**ABOUT THIS EXERCISE**. All lines below containing "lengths" are to be listed.

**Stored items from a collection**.
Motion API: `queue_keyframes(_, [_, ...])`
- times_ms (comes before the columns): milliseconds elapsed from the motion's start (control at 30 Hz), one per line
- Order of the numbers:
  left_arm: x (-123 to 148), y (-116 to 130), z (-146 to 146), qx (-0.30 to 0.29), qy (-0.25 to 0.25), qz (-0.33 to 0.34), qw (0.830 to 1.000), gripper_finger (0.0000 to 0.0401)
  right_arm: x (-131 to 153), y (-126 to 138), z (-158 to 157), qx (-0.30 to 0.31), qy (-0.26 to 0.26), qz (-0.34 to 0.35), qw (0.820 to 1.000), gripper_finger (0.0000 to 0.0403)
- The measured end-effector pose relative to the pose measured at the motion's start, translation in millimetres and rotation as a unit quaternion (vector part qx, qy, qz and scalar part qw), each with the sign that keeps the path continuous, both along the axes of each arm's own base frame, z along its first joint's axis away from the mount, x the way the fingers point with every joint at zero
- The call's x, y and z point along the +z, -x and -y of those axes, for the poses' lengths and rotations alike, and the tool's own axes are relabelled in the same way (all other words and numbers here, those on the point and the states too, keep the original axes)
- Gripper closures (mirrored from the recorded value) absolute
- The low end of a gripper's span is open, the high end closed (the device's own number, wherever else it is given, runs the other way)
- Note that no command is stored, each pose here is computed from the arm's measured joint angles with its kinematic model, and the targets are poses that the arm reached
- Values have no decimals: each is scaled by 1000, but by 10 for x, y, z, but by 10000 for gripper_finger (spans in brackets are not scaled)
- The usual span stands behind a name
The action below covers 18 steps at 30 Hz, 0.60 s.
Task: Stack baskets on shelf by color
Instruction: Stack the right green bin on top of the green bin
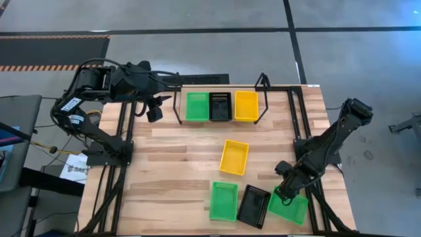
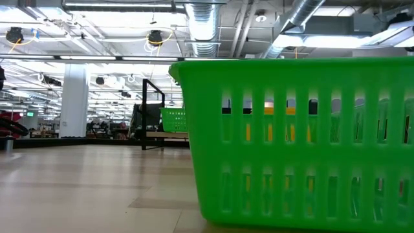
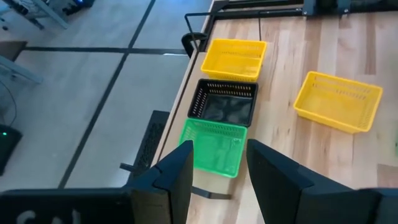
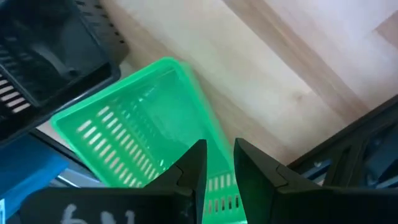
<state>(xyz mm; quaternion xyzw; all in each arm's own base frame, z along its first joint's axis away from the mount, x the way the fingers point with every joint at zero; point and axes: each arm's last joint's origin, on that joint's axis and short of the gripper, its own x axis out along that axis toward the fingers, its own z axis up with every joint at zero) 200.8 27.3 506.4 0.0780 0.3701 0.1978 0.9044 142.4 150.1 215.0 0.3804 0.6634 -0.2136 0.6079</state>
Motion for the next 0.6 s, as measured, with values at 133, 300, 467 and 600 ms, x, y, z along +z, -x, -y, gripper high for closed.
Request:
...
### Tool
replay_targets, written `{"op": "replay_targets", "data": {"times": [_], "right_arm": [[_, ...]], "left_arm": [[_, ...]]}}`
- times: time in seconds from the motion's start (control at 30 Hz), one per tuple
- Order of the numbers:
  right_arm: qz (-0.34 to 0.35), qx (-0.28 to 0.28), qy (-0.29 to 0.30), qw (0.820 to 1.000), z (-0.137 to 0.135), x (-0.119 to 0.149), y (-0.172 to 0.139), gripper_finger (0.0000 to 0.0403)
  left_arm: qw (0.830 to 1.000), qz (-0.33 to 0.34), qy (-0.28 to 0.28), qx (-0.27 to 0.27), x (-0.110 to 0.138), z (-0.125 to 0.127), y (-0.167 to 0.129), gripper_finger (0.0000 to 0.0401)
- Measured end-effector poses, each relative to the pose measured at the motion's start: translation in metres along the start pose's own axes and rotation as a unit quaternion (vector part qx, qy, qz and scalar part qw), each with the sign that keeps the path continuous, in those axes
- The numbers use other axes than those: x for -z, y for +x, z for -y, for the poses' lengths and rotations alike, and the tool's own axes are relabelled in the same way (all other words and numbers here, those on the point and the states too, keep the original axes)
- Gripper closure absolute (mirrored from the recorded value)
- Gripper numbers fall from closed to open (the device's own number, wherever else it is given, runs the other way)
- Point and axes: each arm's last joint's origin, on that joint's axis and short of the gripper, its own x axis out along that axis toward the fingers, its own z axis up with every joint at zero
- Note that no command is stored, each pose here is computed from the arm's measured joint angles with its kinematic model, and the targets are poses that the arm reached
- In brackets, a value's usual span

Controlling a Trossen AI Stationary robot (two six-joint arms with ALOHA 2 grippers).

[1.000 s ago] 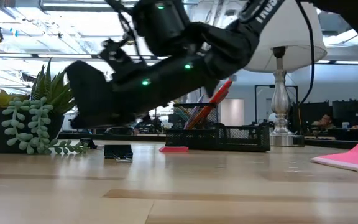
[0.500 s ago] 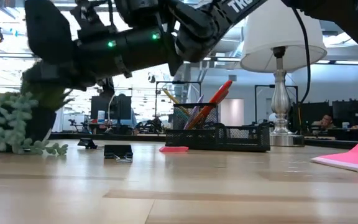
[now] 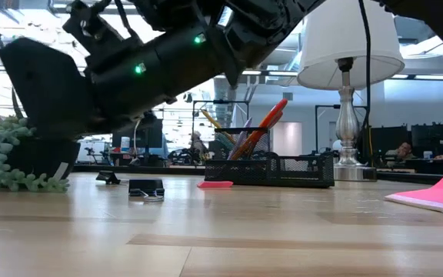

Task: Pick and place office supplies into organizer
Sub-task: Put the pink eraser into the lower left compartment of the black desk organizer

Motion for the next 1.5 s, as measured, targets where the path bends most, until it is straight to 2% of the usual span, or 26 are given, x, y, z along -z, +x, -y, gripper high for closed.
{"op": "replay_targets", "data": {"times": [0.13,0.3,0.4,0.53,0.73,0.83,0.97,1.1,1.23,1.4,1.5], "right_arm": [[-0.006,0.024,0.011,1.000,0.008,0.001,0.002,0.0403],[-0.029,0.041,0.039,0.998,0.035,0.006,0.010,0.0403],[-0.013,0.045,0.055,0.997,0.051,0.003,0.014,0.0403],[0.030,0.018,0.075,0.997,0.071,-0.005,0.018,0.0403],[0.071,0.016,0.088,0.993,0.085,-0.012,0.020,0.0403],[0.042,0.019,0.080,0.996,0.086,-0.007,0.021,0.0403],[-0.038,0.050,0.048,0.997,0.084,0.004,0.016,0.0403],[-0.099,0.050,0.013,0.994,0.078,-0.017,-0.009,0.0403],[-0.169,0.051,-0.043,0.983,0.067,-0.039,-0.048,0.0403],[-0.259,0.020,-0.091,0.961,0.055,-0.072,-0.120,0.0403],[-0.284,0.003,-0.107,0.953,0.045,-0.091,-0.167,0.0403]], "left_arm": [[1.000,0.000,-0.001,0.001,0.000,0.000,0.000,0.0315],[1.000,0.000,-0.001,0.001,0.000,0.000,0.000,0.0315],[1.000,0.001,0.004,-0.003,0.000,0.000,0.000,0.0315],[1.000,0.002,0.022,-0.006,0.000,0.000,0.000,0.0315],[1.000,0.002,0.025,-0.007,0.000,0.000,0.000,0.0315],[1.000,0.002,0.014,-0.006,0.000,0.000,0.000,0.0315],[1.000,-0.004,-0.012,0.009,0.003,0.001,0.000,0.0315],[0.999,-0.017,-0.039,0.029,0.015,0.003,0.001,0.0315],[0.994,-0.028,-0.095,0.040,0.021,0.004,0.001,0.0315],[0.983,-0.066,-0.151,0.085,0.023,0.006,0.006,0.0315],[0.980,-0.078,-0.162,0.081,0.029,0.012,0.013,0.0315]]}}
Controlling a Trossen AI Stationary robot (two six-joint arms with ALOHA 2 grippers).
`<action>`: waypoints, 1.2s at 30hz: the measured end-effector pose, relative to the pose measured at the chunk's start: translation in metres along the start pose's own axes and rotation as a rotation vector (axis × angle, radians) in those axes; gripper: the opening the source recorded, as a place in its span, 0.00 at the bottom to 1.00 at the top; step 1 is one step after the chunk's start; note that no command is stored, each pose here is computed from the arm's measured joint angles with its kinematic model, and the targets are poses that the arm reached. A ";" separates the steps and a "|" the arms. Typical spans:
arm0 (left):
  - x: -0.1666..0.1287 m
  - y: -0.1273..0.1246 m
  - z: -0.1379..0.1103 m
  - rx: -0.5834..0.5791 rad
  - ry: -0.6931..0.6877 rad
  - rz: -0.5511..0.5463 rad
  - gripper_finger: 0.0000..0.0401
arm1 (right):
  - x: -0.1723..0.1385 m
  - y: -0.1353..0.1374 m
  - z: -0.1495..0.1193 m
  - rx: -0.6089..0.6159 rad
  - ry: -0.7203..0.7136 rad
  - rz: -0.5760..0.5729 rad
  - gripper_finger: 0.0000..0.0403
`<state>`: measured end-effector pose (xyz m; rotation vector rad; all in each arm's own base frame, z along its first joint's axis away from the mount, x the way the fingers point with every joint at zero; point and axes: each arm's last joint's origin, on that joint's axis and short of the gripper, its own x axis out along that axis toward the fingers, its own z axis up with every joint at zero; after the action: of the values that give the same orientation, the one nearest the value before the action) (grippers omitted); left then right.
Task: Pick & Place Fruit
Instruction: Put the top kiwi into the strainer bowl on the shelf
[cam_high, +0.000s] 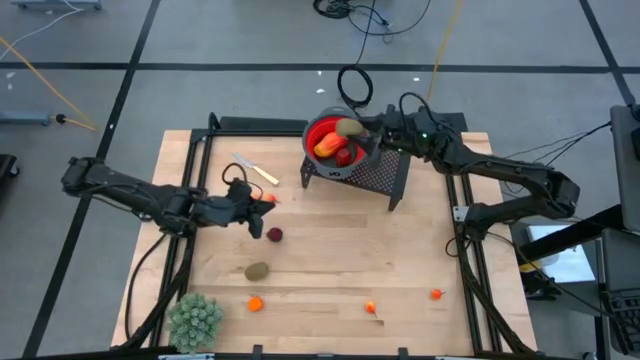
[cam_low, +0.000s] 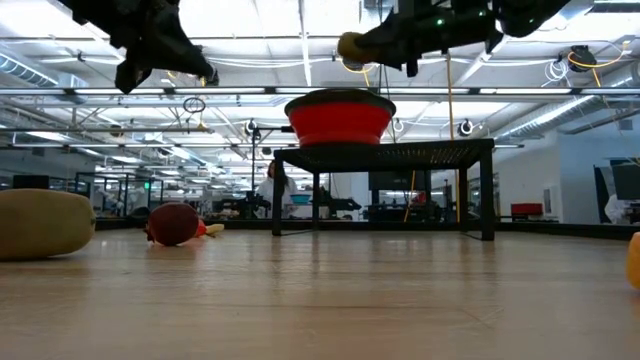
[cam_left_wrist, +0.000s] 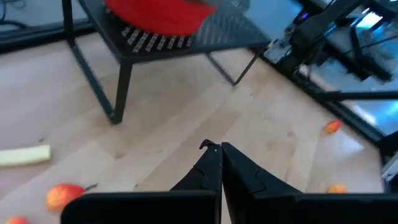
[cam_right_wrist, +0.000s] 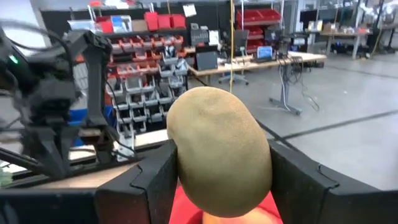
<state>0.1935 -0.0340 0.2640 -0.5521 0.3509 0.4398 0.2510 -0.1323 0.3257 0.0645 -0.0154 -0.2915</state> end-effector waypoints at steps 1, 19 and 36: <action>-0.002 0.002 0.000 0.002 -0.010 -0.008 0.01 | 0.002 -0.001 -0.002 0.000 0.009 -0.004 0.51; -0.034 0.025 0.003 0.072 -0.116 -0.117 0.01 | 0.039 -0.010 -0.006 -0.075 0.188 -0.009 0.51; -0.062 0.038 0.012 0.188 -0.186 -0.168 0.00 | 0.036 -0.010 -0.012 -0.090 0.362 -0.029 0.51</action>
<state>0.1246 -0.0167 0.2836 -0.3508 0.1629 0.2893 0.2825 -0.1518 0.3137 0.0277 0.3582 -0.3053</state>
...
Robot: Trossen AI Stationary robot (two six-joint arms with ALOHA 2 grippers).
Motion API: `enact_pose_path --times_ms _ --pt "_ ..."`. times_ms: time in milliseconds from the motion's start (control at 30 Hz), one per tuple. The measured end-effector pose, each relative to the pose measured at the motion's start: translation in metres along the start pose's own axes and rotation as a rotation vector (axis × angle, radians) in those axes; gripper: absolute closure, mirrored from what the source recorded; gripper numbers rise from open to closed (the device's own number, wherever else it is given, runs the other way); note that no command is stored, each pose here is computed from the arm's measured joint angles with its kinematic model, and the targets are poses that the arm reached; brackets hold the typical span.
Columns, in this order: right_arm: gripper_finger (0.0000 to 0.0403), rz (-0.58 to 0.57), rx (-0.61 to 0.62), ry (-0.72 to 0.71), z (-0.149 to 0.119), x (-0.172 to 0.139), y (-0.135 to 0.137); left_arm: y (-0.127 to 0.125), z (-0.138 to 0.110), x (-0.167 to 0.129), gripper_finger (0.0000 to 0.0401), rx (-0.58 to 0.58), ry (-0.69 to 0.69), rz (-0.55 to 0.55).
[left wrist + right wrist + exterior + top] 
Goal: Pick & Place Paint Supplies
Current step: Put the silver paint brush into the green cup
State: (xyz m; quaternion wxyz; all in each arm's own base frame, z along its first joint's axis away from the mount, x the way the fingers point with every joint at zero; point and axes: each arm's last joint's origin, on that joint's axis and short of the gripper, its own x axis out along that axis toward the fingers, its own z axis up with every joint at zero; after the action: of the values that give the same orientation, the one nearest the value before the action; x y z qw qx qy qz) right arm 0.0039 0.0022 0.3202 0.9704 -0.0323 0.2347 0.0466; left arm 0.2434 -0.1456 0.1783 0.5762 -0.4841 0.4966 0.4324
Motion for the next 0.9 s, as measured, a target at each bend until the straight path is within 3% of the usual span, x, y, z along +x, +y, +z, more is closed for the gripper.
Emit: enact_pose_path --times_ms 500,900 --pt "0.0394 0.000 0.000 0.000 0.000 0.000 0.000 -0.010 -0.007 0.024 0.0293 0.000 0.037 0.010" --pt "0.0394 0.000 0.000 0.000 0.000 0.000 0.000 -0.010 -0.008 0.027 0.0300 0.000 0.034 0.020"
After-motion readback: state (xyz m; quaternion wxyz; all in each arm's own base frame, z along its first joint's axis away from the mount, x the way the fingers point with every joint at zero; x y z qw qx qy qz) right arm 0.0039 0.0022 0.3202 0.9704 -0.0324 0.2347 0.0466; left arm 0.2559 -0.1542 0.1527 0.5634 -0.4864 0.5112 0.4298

**TASK ANSWER**.
- The call's x, y and z point along the +z, -x and -y of those axes, for the poses' lengths and rotations alike, and the tool's own axes are relabelled in the same way (all other words and numbers here, those on the point and the states too, keep the original axes)
- The numbers use other axes than those: x for -z, y for +x, z for -y, for the poses' lengths and rotations alike, and the tool's own axes are relabelled in the same way (all other words and numbers here, those on the point and the states too, keep the original axes)

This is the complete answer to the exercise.